#### Required action:
Read the data that follows. Then repeat it exactly.

#### Supplied material:
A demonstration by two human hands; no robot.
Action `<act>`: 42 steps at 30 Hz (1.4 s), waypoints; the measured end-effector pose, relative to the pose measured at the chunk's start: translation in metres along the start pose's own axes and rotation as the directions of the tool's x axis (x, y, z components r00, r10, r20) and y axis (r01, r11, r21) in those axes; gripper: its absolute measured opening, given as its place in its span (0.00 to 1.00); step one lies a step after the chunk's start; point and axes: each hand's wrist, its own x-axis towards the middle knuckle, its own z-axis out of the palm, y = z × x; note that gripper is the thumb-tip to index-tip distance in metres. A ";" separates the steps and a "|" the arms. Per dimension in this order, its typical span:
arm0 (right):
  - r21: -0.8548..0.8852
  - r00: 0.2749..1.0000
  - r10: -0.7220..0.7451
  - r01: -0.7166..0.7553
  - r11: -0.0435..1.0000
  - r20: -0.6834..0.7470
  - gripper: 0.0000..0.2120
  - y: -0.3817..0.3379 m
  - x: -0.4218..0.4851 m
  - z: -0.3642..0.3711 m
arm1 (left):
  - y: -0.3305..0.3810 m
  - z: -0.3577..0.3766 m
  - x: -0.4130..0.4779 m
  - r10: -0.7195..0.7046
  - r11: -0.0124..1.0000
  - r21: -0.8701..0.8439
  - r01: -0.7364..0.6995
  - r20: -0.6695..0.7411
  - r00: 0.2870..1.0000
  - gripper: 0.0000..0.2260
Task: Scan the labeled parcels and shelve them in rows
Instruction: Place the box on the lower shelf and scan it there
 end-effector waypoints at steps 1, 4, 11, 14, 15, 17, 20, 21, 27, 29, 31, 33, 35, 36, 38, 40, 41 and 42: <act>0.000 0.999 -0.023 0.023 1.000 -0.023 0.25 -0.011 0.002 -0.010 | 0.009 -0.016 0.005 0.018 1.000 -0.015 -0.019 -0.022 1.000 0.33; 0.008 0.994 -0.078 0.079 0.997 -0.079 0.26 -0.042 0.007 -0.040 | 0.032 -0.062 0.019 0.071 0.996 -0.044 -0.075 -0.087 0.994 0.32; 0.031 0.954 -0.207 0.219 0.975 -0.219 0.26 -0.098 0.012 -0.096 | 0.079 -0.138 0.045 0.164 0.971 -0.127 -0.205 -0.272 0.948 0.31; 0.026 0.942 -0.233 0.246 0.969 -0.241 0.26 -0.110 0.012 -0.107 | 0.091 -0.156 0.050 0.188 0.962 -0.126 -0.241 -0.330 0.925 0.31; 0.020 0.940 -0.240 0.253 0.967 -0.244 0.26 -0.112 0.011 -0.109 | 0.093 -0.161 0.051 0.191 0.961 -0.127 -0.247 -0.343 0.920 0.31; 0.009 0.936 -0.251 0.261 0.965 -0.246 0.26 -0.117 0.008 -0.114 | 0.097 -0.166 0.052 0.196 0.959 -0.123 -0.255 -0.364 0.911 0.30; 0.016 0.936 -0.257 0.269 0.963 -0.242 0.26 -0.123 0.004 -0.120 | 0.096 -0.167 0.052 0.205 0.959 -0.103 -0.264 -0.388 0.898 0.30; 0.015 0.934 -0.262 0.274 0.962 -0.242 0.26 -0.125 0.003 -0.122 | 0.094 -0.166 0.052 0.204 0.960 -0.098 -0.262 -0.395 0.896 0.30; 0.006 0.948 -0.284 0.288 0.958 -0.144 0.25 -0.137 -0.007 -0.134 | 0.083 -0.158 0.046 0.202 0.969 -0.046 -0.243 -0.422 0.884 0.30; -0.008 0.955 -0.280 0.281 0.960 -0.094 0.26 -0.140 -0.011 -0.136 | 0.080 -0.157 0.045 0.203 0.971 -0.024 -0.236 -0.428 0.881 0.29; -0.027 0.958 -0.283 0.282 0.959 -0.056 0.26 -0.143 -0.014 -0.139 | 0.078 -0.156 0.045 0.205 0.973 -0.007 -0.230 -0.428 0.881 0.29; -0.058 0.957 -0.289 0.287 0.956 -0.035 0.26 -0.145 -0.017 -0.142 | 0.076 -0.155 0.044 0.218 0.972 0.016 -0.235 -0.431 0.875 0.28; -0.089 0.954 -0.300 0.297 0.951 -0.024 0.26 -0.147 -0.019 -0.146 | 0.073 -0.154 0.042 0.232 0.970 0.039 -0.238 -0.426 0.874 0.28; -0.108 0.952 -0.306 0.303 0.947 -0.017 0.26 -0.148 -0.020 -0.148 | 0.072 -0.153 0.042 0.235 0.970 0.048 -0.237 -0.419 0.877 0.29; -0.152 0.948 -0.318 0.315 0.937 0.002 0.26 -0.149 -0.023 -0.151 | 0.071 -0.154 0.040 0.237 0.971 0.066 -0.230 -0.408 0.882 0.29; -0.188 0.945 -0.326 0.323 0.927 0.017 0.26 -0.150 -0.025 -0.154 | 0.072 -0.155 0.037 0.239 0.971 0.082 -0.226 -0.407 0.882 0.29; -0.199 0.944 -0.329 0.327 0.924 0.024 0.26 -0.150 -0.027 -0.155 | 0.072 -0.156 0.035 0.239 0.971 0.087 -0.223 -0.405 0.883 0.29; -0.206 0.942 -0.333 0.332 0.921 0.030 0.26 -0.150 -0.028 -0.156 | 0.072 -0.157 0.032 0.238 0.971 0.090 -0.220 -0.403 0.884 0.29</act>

#### The answer:
A demonstration by two human hands; no robot.
Action `<act>`: 42 steps at 30 Hz (1.4 s), waypoints; the measured end-effector pose, relative to the pose measured at the chunk's start: translation in metres along the start pose's own axes and rotation as the directions of the tool's x axis (x, y, z components r00, r10, r20) and y axis (r01, r11, r21) in those axes; gripper: its absolute measured opening, given as its place in its span (0.00 to 1.00); step one lies a step after the chunk's start; point and axes: each hand's wrist, its own x-axis towards the middle knuckle, its own z-axis out of the palm, y = z × x; note that gripper is the thumb-tip to index-tip distance in metres. A ";" separates the steps and a "|" the arms. Per dimension in this order, its typical span:
arm0 (right):
  - r21: -0.8548..0.8852
  - r00: 0.2749..1.0000
  - r10: -0.7220..0.7451
  - r01: -0.7166..0.7553
  - r11: -0.0435..1.0000
  - r20: -0.6834..0.7470
  - gripper: 0.0000..0.2120
  - y: -0.3817..0.3379 m
  - x: -0.4218..0.4851 m
  - z: -0.3642..0.3711 m
arm1 (left):
  - y: -0.3305..0.3810 m
  - z: -0.3577..0.3766 m
  - x: -0.4130..0.4779 m
  - r10: -0.7195..0.7046
  - r11: -0.0124..1.0000
  - r21: -0.8701..0.8439
  - r01: -0.7364..0.6995
  - r20: -0.6695..0.7411
  - r00: 0.2870..1.0000
  - gripper: 0.0000..0.2260
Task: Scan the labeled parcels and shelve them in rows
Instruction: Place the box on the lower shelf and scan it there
 end-effector waypoints at steps 1, 4, 11, 14, 15, 17, 20, 21, 27, 29, 31, 33, 35, 36, 38, 40, 41 and 42: <act>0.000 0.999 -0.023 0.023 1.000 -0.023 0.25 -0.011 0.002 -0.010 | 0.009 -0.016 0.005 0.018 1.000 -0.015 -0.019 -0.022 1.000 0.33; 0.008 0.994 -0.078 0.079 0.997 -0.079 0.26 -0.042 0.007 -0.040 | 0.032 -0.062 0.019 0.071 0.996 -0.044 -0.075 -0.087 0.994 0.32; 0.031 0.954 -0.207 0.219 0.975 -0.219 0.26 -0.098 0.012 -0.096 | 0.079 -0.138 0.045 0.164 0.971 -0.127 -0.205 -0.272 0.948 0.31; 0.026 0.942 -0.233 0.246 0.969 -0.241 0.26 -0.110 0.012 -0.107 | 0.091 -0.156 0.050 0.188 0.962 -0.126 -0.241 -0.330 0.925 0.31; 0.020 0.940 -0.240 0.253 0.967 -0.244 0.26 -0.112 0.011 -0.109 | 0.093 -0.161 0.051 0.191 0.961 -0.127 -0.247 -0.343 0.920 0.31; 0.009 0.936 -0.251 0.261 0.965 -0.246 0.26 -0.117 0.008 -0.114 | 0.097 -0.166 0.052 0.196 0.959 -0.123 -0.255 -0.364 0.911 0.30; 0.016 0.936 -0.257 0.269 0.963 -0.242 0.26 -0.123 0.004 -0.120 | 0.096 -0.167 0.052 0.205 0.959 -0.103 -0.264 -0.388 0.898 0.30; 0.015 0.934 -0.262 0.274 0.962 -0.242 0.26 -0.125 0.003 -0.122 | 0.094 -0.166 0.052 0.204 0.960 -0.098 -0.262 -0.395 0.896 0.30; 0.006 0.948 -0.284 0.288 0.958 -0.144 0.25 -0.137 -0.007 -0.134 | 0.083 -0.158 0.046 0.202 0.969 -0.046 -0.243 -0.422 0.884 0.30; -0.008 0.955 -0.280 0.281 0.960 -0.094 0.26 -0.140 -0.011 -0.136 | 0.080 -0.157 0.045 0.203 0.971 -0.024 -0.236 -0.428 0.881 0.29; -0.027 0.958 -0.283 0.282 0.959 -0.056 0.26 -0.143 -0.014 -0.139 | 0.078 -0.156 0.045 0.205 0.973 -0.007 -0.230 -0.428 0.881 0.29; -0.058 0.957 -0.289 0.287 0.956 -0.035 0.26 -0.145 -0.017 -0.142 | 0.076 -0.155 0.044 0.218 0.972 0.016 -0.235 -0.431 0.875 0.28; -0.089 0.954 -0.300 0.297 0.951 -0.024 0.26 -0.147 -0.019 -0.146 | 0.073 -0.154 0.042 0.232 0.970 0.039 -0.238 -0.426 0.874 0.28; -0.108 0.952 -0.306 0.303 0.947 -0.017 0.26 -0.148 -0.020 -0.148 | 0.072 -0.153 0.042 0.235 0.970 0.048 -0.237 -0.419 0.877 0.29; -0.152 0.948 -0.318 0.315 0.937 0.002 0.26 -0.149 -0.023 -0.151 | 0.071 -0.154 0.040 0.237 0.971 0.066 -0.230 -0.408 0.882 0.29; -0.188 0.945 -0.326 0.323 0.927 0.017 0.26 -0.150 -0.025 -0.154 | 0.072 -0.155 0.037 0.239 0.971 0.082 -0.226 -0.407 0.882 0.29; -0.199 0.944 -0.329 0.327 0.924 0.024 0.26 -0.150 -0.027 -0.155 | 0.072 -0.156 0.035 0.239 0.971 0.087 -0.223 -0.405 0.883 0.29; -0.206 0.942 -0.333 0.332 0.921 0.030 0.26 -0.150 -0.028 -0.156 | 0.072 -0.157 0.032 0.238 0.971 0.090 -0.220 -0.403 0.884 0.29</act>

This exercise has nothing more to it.